The group asked participants to take two commonly used cognitive tests.
In the Stroop task, set the look against the color naming. Participants saw a written name for a color, such as red, but it was printed on different colors of ink, such as green, and was then asked to say the color of the ink instead of written text.
“it creates a conflict in the brain,” says Rutishauser. “you have decades of reading training, but now your goal is to suppress the reading habit and tell the color of the ink used to say the word.”
In another task that involves identifying numbers, the multiple source interference task (MSIT), participants see three digits on the screen, two of which are the same and the other unique-such as 1-2-2. The subject’s task was to press a button associated with a unique number, which in this case was “1” because the number “2” appeared twice.
“these two tasks are a powerful test of how self-monitoring participates in different scenarios involving different cognitive areas,” Fu said.
When the subjects performed these tasks, the investigators noticed that two different types of neurons were working. After making a mistake, the “error” neurons fired strongly, while the “conflict” neurons responded to the difficulty of the task the subjects had just performed.
The researchers pointed out that when they looked at the activity of neurons in this area of the brain, they were surprised to find that most neurons became active only after a decision or action was completed. This suggests that this brain region plays a role in evaluating decisions afterwards rather than making decisions.
There are two kinds of performance monitoring: general areas and specific areas. Performance monitoring in general areas tells people what went wrong and can detect errors in any type of task-whether someone is driving a car, navigating in a social situation, or playing Wordle for the first time. This enables them to accomplish new tasks with little guidance, which machines cannot do.

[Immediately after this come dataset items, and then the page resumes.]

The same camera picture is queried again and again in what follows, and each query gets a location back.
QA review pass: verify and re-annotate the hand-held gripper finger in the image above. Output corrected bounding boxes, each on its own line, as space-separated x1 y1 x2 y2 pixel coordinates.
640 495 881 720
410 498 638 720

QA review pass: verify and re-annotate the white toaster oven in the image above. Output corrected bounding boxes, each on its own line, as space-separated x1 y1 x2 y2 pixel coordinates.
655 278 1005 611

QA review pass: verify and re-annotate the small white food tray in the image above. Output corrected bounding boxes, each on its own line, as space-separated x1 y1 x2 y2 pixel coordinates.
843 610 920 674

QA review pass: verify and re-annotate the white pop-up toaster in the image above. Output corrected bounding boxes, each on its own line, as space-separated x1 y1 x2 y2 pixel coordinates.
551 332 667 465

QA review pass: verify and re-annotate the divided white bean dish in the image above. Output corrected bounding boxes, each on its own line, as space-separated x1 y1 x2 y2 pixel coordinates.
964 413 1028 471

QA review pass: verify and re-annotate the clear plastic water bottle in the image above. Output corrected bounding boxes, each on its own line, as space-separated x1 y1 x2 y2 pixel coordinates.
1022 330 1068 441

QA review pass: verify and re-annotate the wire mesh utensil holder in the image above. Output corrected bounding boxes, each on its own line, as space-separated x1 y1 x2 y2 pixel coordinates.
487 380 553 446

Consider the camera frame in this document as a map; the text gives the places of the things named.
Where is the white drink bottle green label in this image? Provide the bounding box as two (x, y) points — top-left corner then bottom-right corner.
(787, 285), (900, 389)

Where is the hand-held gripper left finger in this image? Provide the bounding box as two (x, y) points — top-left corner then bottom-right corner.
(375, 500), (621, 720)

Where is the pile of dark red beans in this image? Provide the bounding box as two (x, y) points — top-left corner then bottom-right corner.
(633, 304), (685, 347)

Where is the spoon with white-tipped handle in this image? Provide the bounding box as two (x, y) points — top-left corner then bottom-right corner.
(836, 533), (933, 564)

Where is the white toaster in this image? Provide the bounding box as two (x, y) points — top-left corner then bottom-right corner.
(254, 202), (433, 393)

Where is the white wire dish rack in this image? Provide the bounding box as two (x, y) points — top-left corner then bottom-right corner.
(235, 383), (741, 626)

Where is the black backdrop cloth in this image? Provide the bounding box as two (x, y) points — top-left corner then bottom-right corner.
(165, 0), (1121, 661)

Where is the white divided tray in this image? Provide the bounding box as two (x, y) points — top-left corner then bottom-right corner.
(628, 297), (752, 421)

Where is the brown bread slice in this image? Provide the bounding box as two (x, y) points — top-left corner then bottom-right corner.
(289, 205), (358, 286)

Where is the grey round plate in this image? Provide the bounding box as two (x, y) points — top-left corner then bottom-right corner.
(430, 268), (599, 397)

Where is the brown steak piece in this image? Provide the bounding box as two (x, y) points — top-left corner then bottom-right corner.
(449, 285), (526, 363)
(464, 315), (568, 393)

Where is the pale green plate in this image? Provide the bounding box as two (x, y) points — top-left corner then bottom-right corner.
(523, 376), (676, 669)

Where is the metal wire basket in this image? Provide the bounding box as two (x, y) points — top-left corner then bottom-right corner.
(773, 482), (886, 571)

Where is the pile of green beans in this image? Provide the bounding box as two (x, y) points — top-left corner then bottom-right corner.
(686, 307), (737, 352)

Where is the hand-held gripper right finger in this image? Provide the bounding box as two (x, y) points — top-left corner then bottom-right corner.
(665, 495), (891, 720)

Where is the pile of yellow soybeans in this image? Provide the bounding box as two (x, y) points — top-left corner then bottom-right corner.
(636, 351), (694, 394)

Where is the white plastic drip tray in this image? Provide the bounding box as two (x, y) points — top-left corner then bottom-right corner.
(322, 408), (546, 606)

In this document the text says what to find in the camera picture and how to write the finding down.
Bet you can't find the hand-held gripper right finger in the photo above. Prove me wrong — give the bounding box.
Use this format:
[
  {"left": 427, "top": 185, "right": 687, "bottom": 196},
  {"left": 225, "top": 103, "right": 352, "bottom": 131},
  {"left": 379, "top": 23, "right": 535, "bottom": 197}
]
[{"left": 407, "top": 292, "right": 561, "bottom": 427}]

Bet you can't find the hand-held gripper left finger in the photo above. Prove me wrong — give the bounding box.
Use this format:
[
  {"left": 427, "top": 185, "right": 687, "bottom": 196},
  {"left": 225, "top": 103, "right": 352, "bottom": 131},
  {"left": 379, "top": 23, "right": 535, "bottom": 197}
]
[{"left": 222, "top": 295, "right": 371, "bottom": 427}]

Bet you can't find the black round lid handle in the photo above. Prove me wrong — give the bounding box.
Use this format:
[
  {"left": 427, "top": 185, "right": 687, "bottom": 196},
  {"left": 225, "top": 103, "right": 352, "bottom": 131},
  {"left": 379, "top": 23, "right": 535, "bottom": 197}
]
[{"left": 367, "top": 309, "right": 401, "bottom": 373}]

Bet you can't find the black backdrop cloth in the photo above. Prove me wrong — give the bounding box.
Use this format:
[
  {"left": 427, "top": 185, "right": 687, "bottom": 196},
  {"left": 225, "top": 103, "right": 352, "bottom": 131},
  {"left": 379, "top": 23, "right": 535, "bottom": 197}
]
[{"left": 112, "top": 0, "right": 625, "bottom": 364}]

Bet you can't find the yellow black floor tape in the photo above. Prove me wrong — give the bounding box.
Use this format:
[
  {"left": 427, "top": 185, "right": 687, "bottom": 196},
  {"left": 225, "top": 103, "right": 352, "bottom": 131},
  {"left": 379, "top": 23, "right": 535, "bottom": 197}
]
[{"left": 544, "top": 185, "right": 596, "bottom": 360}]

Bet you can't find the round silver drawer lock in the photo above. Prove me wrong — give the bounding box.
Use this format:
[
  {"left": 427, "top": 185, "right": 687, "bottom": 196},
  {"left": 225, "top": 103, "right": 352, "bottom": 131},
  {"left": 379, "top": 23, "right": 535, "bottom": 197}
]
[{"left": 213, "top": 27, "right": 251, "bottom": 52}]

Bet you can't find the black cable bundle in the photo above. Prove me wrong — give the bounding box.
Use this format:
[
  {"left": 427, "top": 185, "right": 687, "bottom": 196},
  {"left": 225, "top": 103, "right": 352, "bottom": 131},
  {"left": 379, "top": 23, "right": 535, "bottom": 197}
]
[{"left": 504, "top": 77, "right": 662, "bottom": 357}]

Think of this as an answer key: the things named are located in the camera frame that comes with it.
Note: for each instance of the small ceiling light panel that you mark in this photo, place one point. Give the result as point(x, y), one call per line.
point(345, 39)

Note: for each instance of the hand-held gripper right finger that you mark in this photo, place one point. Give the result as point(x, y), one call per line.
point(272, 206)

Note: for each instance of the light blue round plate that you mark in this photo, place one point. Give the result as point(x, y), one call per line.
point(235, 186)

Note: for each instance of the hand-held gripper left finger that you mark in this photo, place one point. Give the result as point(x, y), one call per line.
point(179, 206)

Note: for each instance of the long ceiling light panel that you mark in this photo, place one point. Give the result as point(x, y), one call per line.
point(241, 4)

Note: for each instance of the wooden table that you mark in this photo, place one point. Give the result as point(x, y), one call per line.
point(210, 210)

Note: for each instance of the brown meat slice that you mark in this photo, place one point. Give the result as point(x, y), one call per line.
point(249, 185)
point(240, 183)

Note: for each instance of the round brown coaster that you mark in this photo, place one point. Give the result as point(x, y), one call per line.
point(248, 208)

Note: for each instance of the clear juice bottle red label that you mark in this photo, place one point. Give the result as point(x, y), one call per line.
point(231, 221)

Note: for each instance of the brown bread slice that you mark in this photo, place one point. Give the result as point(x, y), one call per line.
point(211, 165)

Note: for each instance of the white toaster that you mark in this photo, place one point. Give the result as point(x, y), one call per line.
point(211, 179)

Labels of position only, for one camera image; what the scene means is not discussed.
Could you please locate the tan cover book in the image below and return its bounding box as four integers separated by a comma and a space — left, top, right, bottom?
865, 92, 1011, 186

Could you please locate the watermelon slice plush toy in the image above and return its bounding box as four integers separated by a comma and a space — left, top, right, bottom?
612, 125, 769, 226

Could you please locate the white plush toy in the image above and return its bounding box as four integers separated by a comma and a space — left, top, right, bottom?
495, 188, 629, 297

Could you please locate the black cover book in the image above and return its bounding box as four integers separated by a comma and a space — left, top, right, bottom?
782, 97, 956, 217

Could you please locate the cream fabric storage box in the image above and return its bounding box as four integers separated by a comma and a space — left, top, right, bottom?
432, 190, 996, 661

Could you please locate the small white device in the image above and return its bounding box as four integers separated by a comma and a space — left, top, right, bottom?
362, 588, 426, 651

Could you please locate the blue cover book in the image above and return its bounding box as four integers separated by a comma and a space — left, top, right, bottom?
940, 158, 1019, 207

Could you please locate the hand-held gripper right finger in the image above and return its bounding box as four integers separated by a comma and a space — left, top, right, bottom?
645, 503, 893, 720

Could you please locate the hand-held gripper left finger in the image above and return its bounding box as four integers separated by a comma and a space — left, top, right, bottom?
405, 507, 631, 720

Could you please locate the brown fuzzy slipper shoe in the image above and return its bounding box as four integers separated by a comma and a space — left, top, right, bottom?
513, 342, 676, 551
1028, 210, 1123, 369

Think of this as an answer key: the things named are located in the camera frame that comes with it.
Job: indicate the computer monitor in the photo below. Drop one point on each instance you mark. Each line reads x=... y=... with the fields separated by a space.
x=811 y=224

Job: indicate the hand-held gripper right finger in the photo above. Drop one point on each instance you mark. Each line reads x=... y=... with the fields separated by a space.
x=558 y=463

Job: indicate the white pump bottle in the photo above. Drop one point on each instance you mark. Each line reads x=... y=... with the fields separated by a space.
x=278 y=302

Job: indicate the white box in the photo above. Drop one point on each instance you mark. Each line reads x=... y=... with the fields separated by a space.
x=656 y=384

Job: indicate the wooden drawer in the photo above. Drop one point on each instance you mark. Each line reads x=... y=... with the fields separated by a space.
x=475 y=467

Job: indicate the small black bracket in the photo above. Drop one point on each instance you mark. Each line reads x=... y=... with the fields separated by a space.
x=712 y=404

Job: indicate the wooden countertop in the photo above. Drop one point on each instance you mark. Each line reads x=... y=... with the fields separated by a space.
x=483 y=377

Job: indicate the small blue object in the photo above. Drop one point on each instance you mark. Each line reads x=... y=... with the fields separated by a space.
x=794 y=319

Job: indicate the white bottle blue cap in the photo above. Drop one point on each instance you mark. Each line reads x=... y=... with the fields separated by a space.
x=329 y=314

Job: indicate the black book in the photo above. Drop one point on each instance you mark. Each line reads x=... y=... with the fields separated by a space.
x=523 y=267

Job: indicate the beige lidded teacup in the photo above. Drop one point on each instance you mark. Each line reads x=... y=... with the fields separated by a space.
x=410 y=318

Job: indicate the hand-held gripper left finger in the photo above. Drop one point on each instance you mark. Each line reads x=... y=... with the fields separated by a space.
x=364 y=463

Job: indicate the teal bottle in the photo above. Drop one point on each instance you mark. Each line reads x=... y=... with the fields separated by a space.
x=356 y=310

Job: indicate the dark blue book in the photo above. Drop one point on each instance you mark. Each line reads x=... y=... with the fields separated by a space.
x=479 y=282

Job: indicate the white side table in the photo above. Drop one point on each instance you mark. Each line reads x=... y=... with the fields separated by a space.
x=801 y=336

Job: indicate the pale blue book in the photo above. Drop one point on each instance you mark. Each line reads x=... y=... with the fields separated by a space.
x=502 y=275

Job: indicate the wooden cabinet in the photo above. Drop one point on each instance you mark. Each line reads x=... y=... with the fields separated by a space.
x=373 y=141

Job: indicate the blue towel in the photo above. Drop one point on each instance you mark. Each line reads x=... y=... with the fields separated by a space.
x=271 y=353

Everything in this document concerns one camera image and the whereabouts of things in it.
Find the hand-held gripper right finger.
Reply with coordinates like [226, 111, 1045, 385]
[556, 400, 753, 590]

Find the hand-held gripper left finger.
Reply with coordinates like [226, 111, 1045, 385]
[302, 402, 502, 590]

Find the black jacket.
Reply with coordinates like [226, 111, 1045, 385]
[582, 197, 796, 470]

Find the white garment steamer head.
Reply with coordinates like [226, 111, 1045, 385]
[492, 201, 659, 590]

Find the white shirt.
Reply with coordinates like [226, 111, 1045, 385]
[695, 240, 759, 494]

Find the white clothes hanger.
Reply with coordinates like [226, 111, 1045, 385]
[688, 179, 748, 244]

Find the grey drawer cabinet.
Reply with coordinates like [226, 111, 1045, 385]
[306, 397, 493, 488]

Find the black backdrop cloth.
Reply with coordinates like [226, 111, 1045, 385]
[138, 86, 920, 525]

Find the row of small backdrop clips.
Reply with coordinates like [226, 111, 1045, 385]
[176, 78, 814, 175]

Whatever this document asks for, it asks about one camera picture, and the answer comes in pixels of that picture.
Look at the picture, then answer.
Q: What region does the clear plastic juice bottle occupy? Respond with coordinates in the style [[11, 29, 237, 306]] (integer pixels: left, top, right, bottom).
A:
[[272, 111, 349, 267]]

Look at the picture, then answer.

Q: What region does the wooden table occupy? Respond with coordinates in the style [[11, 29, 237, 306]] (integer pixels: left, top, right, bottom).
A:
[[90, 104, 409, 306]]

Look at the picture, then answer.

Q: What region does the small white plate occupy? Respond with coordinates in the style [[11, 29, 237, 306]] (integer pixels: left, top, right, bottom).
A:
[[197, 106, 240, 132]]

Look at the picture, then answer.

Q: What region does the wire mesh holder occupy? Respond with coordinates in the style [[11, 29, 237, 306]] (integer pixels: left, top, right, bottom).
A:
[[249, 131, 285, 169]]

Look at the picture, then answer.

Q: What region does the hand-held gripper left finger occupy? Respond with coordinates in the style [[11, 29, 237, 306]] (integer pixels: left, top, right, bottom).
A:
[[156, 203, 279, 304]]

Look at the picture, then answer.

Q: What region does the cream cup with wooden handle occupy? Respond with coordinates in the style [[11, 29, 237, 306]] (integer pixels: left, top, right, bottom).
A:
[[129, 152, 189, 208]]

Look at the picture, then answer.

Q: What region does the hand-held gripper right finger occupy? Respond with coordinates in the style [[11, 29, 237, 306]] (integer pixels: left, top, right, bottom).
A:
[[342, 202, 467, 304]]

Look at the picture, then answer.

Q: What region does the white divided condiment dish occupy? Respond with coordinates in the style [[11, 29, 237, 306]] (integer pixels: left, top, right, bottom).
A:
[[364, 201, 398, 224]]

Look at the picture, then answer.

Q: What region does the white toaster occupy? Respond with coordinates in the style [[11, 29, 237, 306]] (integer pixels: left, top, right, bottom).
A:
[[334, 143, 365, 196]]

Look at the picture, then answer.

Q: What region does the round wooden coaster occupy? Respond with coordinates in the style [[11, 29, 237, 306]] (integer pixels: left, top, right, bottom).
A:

Domain-specific performance monitoring tells the person who made the mistake what went wrong and detected the specific error-they missed a turn, said something inappropriate, or chose the wrong letter in the puzzle. This is a way for people to improve their personal skills.
Surprisingly, in the medial frontal cortex, neurons that emit domain-general and domain-specific information signals mingle with each other.
To understand how these signals are interpreted by other parts of the brain, it is helpful to think of these neurons as musicians in an orchestra, Rutishauser said. “if they all play at random, the audience-in this case, the area of the brain that receives the signal-just hears a messy set of notes. But if they play an arranged piece, even if there are so many instruments or performance monitoring neurons playing at the same time, it is possible to hear all kinds of melodies and harmonies clearly. “
But Ruishauser points out that too much or too little of this kind of signal transmission can cause problems.
It is understood that overactive performance monitoring can be characterized by obsessive-compulsive disorder, leading to errors that do not exist in a person’s obsessive-compulsive examination. The other extreme is schizophrenia, in which case performance monitoring may be inactive so that a person is not aware of an error or the inappropriateness of his words and deeds.
“We believe that the mechanical knowledge we have acquired is critical to improving the treatment of these destructive mental disorders,” Rutishauser said.